Working across our content domains are Linda Segre, Gregory Miller, Jacquelline Fuller, Gillian Peoples, and Chris Busselle along with Googlers Brad Presner, Alan Louie and Tara Canobbio. Linda has responsibility for managing Google.org's project initiatives and operations within Google and is the person to talk to for any operational question about what we call "dotorg". Greg has responsibility for Google.org's investing and grant practices, legal affairs and strategic partnerships as well as the affairs of the Google Foundation. Before moving to California, Jacquelline served as Deputy Director of the Global Health program at the Bill & Melinda Gates Foundation, where she managed Public Affairs and served as speechwriter for U.S. Secretary of Health and Human Services Dr. Louis Sullivan. Jacquelline, who also reports to Elliot Schrage, our VP of Global Communications and Public Affairs, in order to keep our PR efforts coordinated, will lead Google.org's advocacy and communications agenda, including efforts to influence public policy and media.
Also with us on sabbatical is Dr. Larry Simon. He comes to us on leave from Brandeis University's Heller School, where he is Professor and Director of the Sustainable International Development Graduate Programs and Associate Dean for Academic Programs. A specialist on poverty and vulnerability, Larry led Oxfam America's work in Central America and the Caribbean.

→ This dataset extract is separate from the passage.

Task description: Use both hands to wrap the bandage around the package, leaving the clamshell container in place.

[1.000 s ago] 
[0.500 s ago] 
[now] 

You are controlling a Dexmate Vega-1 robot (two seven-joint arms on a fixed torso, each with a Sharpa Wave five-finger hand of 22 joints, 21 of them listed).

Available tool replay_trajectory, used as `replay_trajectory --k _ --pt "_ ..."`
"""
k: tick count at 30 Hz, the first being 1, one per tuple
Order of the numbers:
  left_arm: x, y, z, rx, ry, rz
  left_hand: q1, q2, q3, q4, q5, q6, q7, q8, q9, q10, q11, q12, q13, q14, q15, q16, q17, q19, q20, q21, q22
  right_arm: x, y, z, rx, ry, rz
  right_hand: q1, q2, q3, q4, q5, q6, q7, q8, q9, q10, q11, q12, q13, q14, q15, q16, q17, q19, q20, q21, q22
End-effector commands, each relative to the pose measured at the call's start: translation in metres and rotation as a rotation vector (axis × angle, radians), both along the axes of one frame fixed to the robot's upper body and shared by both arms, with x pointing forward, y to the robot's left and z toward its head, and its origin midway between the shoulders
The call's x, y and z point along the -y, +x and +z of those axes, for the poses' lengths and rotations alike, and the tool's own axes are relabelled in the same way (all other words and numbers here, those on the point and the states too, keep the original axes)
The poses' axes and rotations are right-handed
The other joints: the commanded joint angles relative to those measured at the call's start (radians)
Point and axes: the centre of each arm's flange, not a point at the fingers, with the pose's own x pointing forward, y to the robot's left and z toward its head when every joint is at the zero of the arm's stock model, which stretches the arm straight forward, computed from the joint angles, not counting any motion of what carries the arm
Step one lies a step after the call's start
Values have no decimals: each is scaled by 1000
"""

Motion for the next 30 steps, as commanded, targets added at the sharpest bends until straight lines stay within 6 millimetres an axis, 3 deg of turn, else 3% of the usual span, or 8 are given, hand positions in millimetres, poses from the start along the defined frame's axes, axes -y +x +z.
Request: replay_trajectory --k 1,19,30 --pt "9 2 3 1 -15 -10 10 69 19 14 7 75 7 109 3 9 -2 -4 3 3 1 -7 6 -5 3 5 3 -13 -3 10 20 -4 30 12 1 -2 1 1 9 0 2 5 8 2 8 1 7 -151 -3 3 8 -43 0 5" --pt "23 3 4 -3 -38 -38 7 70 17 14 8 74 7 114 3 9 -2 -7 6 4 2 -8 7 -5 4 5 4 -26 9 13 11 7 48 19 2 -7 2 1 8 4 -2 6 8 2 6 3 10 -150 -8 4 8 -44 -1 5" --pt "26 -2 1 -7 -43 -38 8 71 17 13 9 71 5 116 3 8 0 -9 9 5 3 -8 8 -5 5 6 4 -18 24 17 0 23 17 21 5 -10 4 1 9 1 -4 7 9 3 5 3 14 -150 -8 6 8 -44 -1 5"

We are still looking for a few "good people," and welcome you to visit our updated list of open positions.
So where are we going now? Google.org is looking to better understand the inextricable linkages among climate change, global public health and economic development, and the impact of global warming on the poor. We want to fund projects that are making a difference and that are effective on a large scale.

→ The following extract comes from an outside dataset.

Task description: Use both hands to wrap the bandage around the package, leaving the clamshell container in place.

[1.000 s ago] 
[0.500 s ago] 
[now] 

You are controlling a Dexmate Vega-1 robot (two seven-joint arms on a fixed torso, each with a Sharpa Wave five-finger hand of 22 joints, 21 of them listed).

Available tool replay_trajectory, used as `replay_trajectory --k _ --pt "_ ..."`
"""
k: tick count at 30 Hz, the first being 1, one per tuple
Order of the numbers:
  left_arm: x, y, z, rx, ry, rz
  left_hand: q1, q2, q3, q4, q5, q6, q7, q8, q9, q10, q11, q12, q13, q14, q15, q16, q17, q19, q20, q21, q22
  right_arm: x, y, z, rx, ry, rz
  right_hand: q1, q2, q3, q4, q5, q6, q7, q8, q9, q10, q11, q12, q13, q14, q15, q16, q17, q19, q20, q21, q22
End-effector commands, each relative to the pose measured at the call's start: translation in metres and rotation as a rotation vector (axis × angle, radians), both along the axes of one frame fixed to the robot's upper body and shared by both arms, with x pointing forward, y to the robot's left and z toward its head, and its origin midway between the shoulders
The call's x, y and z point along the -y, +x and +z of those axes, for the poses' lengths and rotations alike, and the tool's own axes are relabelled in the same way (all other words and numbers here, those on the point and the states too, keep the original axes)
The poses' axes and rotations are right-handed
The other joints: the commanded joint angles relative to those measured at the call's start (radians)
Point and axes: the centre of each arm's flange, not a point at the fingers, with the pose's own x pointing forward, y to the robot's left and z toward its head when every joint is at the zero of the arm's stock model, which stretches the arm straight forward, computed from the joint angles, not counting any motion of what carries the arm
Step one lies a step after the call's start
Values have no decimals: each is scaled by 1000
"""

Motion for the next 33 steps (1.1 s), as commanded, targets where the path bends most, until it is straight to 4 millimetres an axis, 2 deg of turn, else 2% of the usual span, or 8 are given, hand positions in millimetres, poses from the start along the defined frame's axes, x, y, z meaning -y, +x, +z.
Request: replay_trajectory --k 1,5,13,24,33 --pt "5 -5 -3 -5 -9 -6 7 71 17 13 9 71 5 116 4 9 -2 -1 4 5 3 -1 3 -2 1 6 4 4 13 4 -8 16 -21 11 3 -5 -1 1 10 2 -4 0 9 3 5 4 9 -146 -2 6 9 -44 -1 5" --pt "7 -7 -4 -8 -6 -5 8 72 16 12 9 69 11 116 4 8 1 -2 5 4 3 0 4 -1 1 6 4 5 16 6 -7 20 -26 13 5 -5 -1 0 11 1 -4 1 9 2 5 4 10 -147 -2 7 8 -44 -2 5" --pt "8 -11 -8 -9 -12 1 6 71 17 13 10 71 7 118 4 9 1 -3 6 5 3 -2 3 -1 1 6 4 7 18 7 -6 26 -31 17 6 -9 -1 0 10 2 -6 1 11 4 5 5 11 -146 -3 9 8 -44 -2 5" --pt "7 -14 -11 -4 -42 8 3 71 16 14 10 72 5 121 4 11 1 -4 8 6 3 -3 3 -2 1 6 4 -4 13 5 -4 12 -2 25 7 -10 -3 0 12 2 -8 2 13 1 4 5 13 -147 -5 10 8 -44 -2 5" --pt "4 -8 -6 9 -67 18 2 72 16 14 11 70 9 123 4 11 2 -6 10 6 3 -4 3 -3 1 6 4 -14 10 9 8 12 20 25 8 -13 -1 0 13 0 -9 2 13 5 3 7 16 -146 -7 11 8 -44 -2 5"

We live in very complicated times. Global health, poverty, and climate are inextricably interrelated, and it is the poor of the world who bear the heaviest burden. Google.org is focused on learning initiatives that simultaneously fund good organizations working in these areas and provide insights into "big ideas" that could be scalable from these pilot projects.
During this year we anticipate making more significant grants and investments in support of our major initiatives. We hope to innovate both in what we do, and how we do it. We will report back to you via our site and on this blog regarding on these grants, investments and initiatives. Please look for additional updates as our work progresses.
Update: Awaiting approval from one of our consultants on his participation.